The review examined several dietary patterns as well as “hypes and controversies” surrounding nutrition to provide information to aid both physicians and the population in considering which dietary habits to adopt.
They concluded that there is a growing consensus that a predominantly plant–based diet that emphasizes green, leafy vegetables, whole grains, legumes and fruit were the best improvements thus far seen in heart health,

Other nutrition topics covered in the review include:

  • Eggs and cholesterol. Although a government report issued in 2015 dropped specific recommendations about upper limits for cholesterol consumption, the review concluded that it remains prudent to advise patients to significantly limit intake of dietary cholesterol in the form of eggs or any high cholesterol foods to “as little as possible.”
  • Vegetable oils. Coconut oil and palm oil should be discouraged due to limited data supporting routine use. The most heart–healthy oil is olive oil, though perhaps in moderation as it is still higher calorie, research suggests.
  • Berries of various types. Fruits and vegetables are the healthiest and most beneficial means to reduce heart disease risk, although, as noted, these benefits probably do not result from antioxidant activity. There is no compelling evidence that adding high–dose antioxidant dietary supplements benefits heart health.
  • Nuts. Nuts can be part of a heart–healthy diet. But beware of consuming too many, because nuts are high in calories.
  • Juicing. While the fruits and vegetables contained in juices are heart–healthy, the process of juicing concentrates calories, which makes it is much easier to ingest too many. Eating whole fruits and vegetables is preferred, with juicing primarily reserved for situations when daily intake of vegetables and fruits is inadequate. If you do juice, avoid adding extra sugar or honey, to minimize calories.
  • Gluten. People who have celiac disease or other gluten sensitivity must avoid gluten—wheat, barley and rye. For patients who don’t have any gluten sensitivities, many of the claims for health benefits of a gluten–free diet are unsubstantiated, the researchers conclude.
  • The authors also addressed why there can be confusion surrounding nutrition studies, because many of these studies are funded and/or influenced by the food industry and may have some bias.

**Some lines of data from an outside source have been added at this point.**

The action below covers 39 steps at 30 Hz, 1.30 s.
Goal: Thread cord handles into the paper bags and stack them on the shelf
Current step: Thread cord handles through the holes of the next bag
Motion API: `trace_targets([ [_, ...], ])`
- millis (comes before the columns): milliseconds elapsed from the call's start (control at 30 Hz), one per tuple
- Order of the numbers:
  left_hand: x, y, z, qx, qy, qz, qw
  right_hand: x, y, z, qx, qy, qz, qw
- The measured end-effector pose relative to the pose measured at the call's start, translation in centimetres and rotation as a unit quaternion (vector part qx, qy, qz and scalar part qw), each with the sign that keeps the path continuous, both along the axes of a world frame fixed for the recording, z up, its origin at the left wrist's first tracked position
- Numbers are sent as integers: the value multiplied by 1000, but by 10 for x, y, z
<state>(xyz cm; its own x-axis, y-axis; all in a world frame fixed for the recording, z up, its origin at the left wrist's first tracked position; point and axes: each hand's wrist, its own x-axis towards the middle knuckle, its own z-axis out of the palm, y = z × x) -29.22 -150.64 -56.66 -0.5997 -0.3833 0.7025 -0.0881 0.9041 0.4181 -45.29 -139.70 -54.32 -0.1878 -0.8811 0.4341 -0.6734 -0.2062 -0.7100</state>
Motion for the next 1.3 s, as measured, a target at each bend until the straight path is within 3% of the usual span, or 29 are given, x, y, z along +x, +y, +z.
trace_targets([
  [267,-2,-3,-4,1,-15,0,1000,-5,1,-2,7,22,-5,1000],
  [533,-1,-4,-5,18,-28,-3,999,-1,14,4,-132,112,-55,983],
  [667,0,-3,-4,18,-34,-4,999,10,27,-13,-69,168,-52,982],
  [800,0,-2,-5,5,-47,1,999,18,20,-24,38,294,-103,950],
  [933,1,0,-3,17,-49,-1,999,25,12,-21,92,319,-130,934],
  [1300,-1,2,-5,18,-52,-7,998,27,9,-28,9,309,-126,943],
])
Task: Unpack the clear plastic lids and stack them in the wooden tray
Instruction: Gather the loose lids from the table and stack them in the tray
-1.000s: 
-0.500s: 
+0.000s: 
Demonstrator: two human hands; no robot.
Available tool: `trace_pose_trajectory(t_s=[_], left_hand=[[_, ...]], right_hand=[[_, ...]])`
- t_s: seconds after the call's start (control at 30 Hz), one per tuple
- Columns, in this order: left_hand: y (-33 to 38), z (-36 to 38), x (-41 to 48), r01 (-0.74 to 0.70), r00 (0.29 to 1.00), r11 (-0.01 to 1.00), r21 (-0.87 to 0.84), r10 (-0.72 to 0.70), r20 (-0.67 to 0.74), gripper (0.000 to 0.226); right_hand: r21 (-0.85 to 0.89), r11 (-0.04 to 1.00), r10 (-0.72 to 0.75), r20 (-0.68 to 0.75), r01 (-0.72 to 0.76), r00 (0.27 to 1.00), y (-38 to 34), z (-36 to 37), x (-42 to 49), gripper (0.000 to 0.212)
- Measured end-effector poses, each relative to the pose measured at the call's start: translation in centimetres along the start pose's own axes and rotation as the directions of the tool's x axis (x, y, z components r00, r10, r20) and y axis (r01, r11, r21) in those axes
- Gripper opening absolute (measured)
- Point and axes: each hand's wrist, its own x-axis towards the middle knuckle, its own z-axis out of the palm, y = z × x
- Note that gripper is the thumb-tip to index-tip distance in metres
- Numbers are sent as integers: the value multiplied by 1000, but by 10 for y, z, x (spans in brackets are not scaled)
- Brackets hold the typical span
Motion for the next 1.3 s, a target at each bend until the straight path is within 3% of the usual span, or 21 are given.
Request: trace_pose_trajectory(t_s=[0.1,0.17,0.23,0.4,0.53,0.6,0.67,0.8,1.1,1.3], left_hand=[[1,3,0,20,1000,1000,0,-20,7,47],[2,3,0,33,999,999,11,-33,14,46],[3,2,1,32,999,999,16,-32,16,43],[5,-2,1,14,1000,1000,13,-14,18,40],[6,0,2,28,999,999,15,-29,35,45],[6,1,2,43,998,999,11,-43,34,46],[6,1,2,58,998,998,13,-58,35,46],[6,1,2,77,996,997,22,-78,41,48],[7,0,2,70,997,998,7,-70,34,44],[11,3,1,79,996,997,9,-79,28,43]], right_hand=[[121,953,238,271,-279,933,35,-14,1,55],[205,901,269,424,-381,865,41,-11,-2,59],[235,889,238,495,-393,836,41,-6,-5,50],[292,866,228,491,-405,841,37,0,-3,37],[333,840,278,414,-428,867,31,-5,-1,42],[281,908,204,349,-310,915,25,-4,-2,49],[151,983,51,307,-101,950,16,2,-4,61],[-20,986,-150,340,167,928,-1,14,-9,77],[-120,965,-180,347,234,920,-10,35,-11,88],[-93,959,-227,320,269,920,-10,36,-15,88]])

Furthermore, it’s very hard to separate the effects of specific nutrients in a food. For example, an apple contains many components including proteins, vitamins and fiber. Also, many people who eat a healthy diet also follow other healthy lifestyle behaviors, such as regular physical activity, getting enough sleep, and not smoking, and it can be hard to pinpoint the diet’s effect separate from these other behaviors. Confounding matters even more, some nutrition studies tend to be based on surveys that rely on people’s memories of what they ate, which isn’t always reliable.
The founder of modern medicine, Hippocrates, said, ‘Let food be thy medicine.” If we can get everyone to understand the value of nutrition in prevention—in comparison to treatment—we can have a profound impact on reducing heart disease, and it is certainly far more cost–effective—especially if one avoids Pom Wonderful!